0. Learning Materials

Task List


1.1 Workflow - Backend

We create a Dockerfile in the folder backend-flask.

backend-flask/Dockerfile
FROM python:3.10-slim-buster

WORKDIR /backend-flask

COPY requirements.txt requirements.txt

RUN pip3 install -r requirements.txt

COPY . .

ENV FLASK_ENV=development

EXPOSE ${PORT}
CMD [ "python3", "-m" , "flask", "run", "--host=0.0.0.0", "--port=4567"]
  • line 1: pull the puthon slim-buster image version 3.10 from the Docker Hub.

  • line 3: set the working directory inside the container

  • line 5: copy the file requirements.txt inside the container's working directory.

  • line 7: run the command pip3 install -r requirements.txt. This will install all the dependencies listed in the requirements file.

  • line 9: copy everything from the root folder (where Dockerfile is located on the host machine) into the working directory inside the container.

  • line 11: set an environmental variable called FLASK_ENV inside the container.

    • In a Flask application, FLASK_ENV indivates the environment in which the Flask app is running. This variable accepts there values development, production and testing. When FLASK_ENV=development, Flask providers features like debug mode, auto-reloading on code changes, and detailed error messages.

  • line 13: expose the Docker container's port to the host machine.

  • line 14: the command to run flask inside the container.

    • --host=0.0.0.0 is our local machine (your desktop, laptop, etc.)

    • --port is the port for our flask server.

Inside or Outside the container?

Outside Container
Inside Container

FROM python:3.10-slim-buster

WORKDIR /backend-flask

COPY requirements.txt

requirements.txt

RUN pip3 install -r requirements.txt

COPY .

.

ENV FLASK_ENV=development

EXPOSE ${PORT}

CMD [ "python3", "-m" , "flask", "run", "--host=0.0.0.0", "--port=4567"]

What happens inside the container?

If you wonder how the docker container will be furnished (in other words, how the "image will be built"), we can visualise what will happen inside the Docker container by running the commands in the Dockerfile in our local machine's terminal.

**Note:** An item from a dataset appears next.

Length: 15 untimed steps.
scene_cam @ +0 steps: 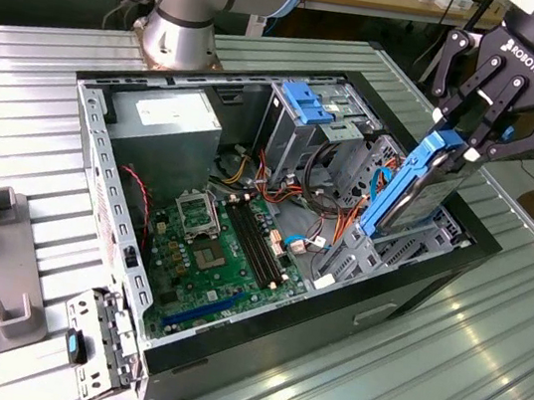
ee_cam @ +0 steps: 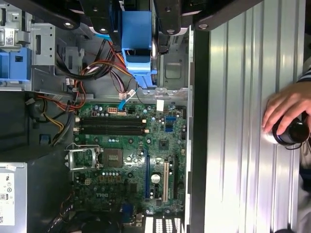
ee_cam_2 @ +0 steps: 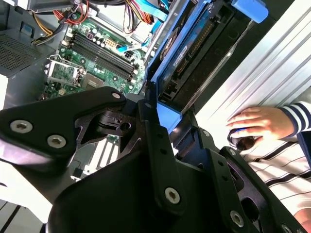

  • line 7: cd into backend-flask, then install requirements.txt on terminal.

    • pip install -r requirements.txt

Make sure you are inside the backend-flask folder.
  • Line 14: run a flask server.

    • python3 -m flaks run --host=0.0.0.0 --port=4567

    • Then go visit the backend's home endpoint (/api/activities/home)

The endpoint is inaccessible.

The endpoint is inaccessible because the variables are missing. We need to set the env variables.

from flask import Flask
from flask import request
from flask_cors import CORS, cross_origin
...

app = Flask(__name__)
frontend = os.getenv('FRONTEND_URL')   # these URL values have to be configured.
backend = os.getenv('BACKEND_URL')
origins = [frontend, backend]

Set env variables:

  • export FRONTEND_URL="*"

  • export BACKEND_URL="*"

Then run the backend-flask container again. Hit the endpoint again.

  • Make sure to unlock the port on the port tab (in Gitpod workspace)

  • Open the link for 4567 in your browser

  • Append /api/activities/home to URL

    • 4567-${GITPOD_WORKSPACE_ID}.${GITPOD_WORKSPACE_CLUSTER_HOST}/api/activities/home

The endpoint returns the hard-coded data.

Build a Docker image

We completed our Docker container simulation. Now we will build a Docker image for the backend. The above simulation will actually happen inside the container once we run a container based on this image.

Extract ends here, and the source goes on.